Un autre document d'archives de la ville d'Udine retraçant le déroulement d'une séance du conseil du 23 mai de la même année mentionne la présence de Fiore dei Liberi sous le titre de "Magister Florius Scarmitor", pouvant être traduit par "Maître Fiore, escrimeur". Ce document, qui s'inscrit dans un contexte de guerre civile, précise l'affectation de Fiore à une compagnie militaire en tant qu'éclaireur et le mentionne comme faisant partie des 354 citoyens nommés comme gardiens de la paix dans tout le Frioul, rattaché à la ville de Gemona. Dans ce rôle, il avait pour mission d'assister les autorités en place (seigneurs et capitaines) pour le maintien de l'ordre et de la tranquillité publiques en veillant à ce que la justice pénale soit appliquée à tout contrevenant ou transgresseur.

 

Après la guerre civile, la présence de Fiore dei Liberi est mentionnée par certains contemporains à Padoue, à l'occasion d'un duel opposant l'un de ses étudiants, Galeazzo da Montova, au célèbre maréchal de France Boucicaut.
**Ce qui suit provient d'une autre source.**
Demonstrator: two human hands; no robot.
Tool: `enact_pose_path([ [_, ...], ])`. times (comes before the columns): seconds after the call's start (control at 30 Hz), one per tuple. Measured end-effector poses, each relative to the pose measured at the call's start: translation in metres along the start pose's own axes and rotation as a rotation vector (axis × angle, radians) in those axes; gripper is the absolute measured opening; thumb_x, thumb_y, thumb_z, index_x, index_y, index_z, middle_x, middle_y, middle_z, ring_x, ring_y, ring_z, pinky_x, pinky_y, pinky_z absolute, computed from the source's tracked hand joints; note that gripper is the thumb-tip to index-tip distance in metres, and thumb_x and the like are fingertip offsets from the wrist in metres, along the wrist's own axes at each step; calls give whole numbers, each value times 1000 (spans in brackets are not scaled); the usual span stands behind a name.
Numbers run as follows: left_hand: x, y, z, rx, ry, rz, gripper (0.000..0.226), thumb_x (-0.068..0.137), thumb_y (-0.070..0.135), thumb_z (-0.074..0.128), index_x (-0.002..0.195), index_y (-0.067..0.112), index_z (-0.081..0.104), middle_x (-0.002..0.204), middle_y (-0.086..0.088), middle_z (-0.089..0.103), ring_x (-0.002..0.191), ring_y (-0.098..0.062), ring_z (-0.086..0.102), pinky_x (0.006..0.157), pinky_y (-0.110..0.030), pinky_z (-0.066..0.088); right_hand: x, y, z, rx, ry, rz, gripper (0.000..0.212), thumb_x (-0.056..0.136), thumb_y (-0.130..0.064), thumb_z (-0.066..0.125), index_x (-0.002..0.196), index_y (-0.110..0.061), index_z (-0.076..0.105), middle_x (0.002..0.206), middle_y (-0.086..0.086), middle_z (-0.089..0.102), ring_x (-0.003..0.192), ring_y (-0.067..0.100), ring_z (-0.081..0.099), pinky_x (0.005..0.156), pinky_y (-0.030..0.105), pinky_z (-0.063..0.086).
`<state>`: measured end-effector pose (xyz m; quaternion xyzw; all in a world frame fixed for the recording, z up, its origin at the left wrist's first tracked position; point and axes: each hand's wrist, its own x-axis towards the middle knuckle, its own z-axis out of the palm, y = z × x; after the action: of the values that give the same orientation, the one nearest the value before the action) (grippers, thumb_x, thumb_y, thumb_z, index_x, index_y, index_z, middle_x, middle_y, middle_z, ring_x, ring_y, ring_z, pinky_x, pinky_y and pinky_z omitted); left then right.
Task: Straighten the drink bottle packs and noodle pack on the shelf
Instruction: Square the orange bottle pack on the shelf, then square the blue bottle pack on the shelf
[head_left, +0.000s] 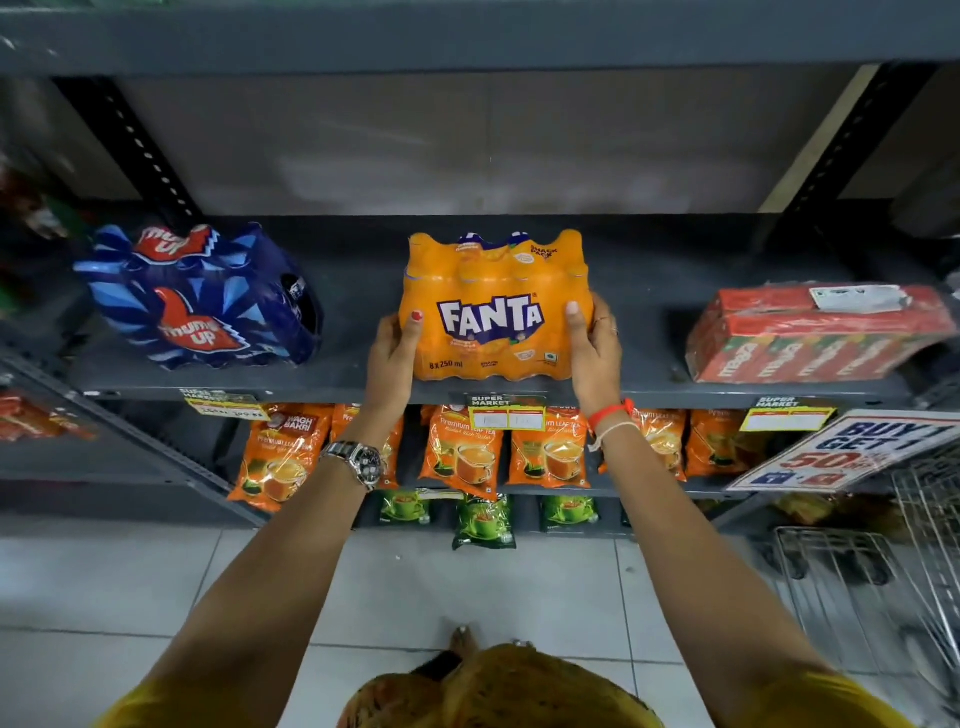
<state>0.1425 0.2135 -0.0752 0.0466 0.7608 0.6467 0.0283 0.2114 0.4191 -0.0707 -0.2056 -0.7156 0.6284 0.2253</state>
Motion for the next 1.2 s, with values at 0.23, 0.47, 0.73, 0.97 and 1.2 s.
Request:
enact_pose_path([
  [0.23, -23, -15, -29, -81, 128, 63, 45, 95, 36, 44, 135, 15, 40, 125, 9, 48, 112, 4, 48, 88, 0, 38, -47, 15, 23, 159, 361, -58, 46, 93, -33, 54, 129, -6, 44, 126, 3, 44, 116, 17, 53, 95, 24, 46],
  [0.47, -24, -52, -133, -138, 581, 72, 33, 96, 26, 42, 122, 5, 45, 111, -3, 48, 91, -1, 50, 83, -15, 43, -97, 31, 126, -12, 153, -197, 1, 92, -24, 52, 92, -24, 54, 91, 14, 57, 87, 25, 54, 78, 45, 47],
  [0.73, 55, -43, -299, -140, 477, 63, 22, 96, 30, 43, 114, 17, 39, 107, 4, 47, 101, -11, 46, 93, -22, 42, -75, -25, 288, 40, -264, -178, 43, 88, -35, 60, 123, -17, 46, 127, 11, 49, 121, 24, 50, 103, 37, 44],
  [0.97, 95, -43, -318, -69, 92, -53, 47, 94, 39, 44, 131, 10, 39, 124, -2, 55, 99, -8, 59, 74, -12, 51, -58, -30, 324, 107, -200, -84, 42, 90, -35, 58, 122, -11, 44, 127, 16, 50, 116, 26, 57, 79, 14, 55],
  [1.2, 97, -46, -329, -17, 63, 29, 31, 94, 35, 46, 117, 15, 44, 97, 11, 60, 75, 12, 62, 58, -4, 48, -73, -39, 329, 37, -143, -92, 42, 93, -36, 52, 125, -11, 42, 129, 13, 51, 115, 23, 58, 82, 20, 55],
])
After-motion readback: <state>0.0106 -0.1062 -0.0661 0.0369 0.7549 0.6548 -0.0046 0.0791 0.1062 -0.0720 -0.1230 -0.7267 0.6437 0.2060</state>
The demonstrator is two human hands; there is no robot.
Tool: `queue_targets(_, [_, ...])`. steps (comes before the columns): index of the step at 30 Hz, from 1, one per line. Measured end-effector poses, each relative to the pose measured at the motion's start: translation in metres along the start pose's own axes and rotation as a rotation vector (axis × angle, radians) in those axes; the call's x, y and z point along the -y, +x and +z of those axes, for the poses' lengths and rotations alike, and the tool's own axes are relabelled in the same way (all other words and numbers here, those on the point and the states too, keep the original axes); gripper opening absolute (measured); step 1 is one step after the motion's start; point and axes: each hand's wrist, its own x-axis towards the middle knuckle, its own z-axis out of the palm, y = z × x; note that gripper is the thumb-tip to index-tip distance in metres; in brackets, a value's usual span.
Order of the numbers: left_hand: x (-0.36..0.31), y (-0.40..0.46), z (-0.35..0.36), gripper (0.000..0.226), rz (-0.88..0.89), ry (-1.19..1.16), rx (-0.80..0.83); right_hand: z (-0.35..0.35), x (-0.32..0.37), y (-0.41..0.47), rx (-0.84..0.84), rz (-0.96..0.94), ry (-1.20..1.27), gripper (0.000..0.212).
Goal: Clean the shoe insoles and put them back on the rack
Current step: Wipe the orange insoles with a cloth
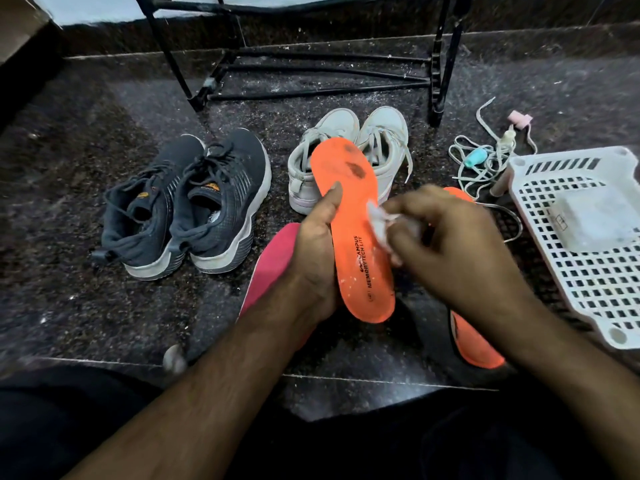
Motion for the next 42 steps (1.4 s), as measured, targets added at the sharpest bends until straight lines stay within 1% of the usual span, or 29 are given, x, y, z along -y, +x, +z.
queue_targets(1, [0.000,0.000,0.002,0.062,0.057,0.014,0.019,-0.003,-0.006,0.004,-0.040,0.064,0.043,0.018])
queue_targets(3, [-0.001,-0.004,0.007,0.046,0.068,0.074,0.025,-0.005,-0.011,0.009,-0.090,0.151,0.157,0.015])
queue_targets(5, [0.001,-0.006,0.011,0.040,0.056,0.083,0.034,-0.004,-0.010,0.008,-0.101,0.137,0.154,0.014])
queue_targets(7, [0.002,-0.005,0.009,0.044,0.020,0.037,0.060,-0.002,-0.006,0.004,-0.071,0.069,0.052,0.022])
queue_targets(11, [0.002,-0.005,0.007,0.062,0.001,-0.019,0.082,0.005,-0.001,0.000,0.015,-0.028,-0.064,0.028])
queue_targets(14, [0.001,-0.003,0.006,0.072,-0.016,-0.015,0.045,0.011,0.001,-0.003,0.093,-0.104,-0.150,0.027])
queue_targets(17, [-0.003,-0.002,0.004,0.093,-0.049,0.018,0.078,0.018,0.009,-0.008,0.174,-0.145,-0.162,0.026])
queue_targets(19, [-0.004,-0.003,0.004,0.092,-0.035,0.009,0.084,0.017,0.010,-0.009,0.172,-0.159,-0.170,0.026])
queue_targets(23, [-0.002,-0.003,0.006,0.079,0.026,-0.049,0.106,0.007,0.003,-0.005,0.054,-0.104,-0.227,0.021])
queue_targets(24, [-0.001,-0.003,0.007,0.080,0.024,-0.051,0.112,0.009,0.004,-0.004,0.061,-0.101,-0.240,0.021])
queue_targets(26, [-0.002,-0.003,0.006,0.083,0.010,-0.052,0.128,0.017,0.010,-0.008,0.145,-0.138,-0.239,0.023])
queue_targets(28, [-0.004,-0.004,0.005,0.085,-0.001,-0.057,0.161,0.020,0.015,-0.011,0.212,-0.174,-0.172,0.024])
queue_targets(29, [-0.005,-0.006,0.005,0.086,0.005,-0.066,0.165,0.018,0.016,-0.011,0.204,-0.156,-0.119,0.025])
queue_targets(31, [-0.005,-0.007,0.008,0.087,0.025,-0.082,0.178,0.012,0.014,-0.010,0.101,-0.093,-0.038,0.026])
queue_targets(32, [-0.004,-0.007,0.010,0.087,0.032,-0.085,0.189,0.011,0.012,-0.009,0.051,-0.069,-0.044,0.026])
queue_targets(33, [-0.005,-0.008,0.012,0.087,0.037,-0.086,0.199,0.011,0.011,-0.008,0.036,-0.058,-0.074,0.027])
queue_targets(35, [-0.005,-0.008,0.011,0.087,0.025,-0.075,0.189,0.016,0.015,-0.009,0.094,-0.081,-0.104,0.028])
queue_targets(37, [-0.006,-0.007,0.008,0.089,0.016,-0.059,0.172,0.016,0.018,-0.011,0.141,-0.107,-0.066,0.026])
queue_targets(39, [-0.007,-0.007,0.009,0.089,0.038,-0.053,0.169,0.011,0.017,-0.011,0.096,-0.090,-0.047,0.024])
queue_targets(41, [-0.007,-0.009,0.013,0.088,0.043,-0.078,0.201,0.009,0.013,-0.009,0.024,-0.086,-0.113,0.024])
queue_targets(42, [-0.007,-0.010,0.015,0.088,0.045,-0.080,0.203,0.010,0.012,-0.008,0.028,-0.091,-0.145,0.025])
Cet évènement, annoncé à l'avance et attendu par beaucoup, a attiré plus de 10 000 personnes. C'est l'italien qui a eu le dessus sur le français. L'origine de la dispute portait sur une insulte de Boucicaut, accusant les italiens de lâcheté.

Enfin, en 1399, un certain Fior Furlano apparait dans les registres d'état civil de Pavie en tant que "condottiere" (mercenaire).

 

On sait également aujourd'hui que Fiore dei Liberi était le maître d'armes de Niccolo III d'Este, marquis de Ferrare. Au service de la famille d'Este, il donnait des leçons aux nobles chevaliers de toute origine, désireux d'apprendre le maniement des armes, contre valeur pécuniaire. Parmi ses élèves, nombreux sont ceux dont le nom fut connu par de hauts faits d'armes, que ce soit en tournoi, en duel ou en temps de guerre. On présume qu'il serait décédé en 1420, mais l'absence de sources sûres rend toutefois cette affirmation spéculative.

 

Fiore de Liberi est l'initiateur de la seule tradition martiale médiévale survivante de langue et de culture italienne: le "Flor di Battaglia" ou "Flos Duellatorum". Quatre de ses ouvrages nous sont parvenus, les voici par ordre de datation chronologique:

  • le Ms. Ludwig XV13, conservé au Getty Museum de Los Angeles (aurait été écrit aux alentours de 1404)
  • le Ms 383, conservé à la Morgan Pierpont Library de New-York (aurait été écrit aux alentours de 1404)
  • le manuscrit de la collection Pisani-Dossi, édité par l'historien Francesco Novati en 1902 (aurait été écrit aux alentours de 1409)
  • le Ms Latin 11269, conservé à la Bibliothèque Nationale de Paris (aurait été écrit aux alentours de 1410 et 1420)

Ils sont bâtis sur un modèle relativement identique et développent une pédagogie absolument fascinante pour l'époque, présentant une succession d'illustrations ainsi qu'un commentaire associé à chaque situation. Les prologues de ces ouvrages, écrits par l'auteur lui-même, sont riches d'informations quand au personnage que fut Fiore dei Liberi.